Brent, trading around $113 a barrel in London, will average $110 next year down from an earlier projection of $130, the bank said in a report e-mailed today. Prices may stay in a narrow range relative to the surge from 2003 to 2008 on increased investment in U.S. shale and Canadian oil-sands production, as well as in conventional deep-water oil, it said. The new supply will be able to meet future demand expansions as the global economy improves, according to the bank.
“This holds out the potential that as the economic recovery continues, the oil market will remain structurally stable,” David Greely, Goldman’s head of energy research in New York, said in the report. “We would expect the curve to remain in backwardation more often than during the structural bull market.”

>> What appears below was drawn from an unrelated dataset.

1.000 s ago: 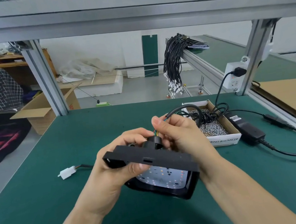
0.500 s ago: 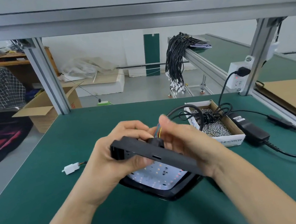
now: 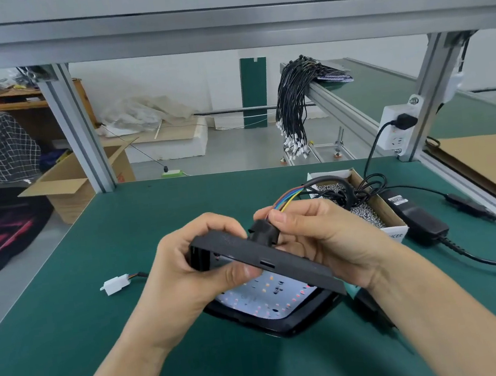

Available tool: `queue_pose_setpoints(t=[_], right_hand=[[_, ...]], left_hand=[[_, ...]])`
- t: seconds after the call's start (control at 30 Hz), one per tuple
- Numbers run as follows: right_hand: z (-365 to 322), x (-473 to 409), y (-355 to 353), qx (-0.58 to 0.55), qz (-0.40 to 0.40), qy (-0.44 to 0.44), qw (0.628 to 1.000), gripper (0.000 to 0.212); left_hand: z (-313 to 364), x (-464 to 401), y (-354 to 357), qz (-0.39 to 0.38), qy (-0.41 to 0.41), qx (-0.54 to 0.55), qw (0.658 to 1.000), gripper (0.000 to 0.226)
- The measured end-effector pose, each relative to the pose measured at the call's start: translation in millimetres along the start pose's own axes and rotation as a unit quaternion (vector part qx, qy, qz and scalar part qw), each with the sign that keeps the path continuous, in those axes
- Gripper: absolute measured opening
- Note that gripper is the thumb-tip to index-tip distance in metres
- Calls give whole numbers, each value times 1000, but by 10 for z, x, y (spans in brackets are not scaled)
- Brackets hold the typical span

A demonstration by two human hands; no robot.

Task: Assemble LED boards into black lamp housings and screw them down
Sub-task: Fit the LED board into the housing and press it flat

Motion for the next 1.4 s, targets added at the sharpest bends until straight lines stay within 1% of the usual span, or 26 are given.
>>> queue_pose_setpoints(t=[0.13, 0.27, 0.33, 0.4, 0.47, 0.6, 0.67, 0.77, 0.83, 0.87, 0.9, 0.93, 1.0, 1.07, 1.13, 1.2, 1.27, 1.3, 1.33, 1.37, 1.4], right_hand=[[8, -19, 24, -42, 13, 15, 999, 16], [23, -8, 25, -71, 8, 20, 997, 18], [9, 7, 27, -46, -10, 12, 999, 19], [-12, -1, 5, 12, -7, -2, 1000, 18], [-46, -4, -4, 55, -4, -13, 998, 25], [-104, 47, 44, 50, -32, -3, 998, 27], [-115, 60, 59, 72, -21, -1, 997, 30], [-88, 53, 88, 102, 12, 0, 995, 16], [-63, 48, 108, 118, 24, 4, 993, 16], [-49, 40, 106, 116, 16, 10, 993, 15], [-49, 36, 120, 107, 8, 24, 994, 15], [-41, 25, 117, 96, -7, 37, 995, 21], [-32, 4, 117, 81, -22, 61, 995, 32], [-19, -8, 121, 89, -19, 62, 994, 30], [1, 5, 115, 104, -2, 60, 993, 32], [9, 20, 112, 117, 25, 40, 992, 42], [0, 37, 62, 167, 92, -32, 981, 46], [-7, 61, 18, 197, 128, -81, 969, 43], [-17, 94, -1, 222, 138, -124, 957, 33], [-36, 135, 22, 252, 100, -152, 950, 27], [-17, 172, 52, 295, 37, -170, 940, 39]], left_hand=[[1, -16, 13, -7, 5, 8, 1000, 22], [-8, -42, 8, -29, 11, 16, 999, 30], [-12, -41, 8, -34, 15, 25, 999, 32], [-21, -39, 11, -25, 16, 31, 999, 34], [-22, -39, 16, -21, 21, 33, 999, 33], [-15, -26, 28, -29, 26, 38, 999, 30], [-28, -18, 37, -13, 33, 31, 999, 29], [-77, -15, 48, 40, 33, 24, 998, 24], [-97, -7, 48, 58, 37, 24, 997, 23], [-100, -2, 47, 60, 42, 22, 997, 23], [-101, 0, 44, 59, 47, 19, 997, 24], [-100, 3, 44, 62, 48, 16, 997, 28], [-101, 9, 27, 66, 38, 12, 997, 43], [-94, 4, -9, 45, 17, 21, 999, 53], [-86, -29, -45, 7, -5, 19, 1000, 50], [-72, -87, -61, -3, -15, 6, 1000, 42], [-79, -127, -79, 25, -32, 24, 999, 36], [-85, -139, -91, 35, -42, 40, 998, 35], [-87, -140, -102, 40, -49, 51, 997, 34], [-89, -144, -112, 42, -52, 58, 996, 34], [-90, -148, -123, 40, -52, 60, 996, 36]])
Point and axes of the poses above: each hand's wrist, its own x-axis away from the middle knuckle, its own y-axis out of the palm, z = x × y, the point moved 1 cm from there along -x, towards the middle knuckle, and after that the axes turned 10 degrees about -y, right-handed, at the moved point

Brent crude will probably trade around $120 a barrel in the near term on “tight” physical supply, even as price increases are capped by speculation that policy makers will take action to stall rallies, Goldman predicted. On the ICE Futures Europe exchange, the contract for December settlement traded at $113.47, up 25 cents, at 11:21 a.m. Singapore time. Front-month prices are up 5.7 percent so far this year.
Brent’s premium to New York-traded West Texas Intermediate crude will probably narrow next year as additional transportation capacity eases supply at a U.S. storage hub, according to Goldman.
The Seaway pipeline, owned by Enterprise Products Partners LP (EPD) and Enbridge Inc. (ENB), is being expanded to ship more crude to refiners on the U.S. Gulf Coast from Cushing, Oklahoma, the delivery point for West Texas contracts. This year’s addition of “substantial” rail loading and unloading capacity has also created excess capacity to move Bakken crude to the coasts, Goldman said.
The Brent-West Texas spread closed at $23.95 a barrel on Oct. 15, the widest since reaching a record on Oct. 14 last year. It may narrow to $4 in early 2013 and widen again to $6 by the end of next year, the bank predicted.
Goldman maintained its August recommendation to buy New York crude for June 2013 delivery and sell London Brent futures for the same month. The trade has lost $3.57 a barrel, it said. The bank also kept its call for investors to buy the S&P GSCI Brent index, which has lost 10 percent so far.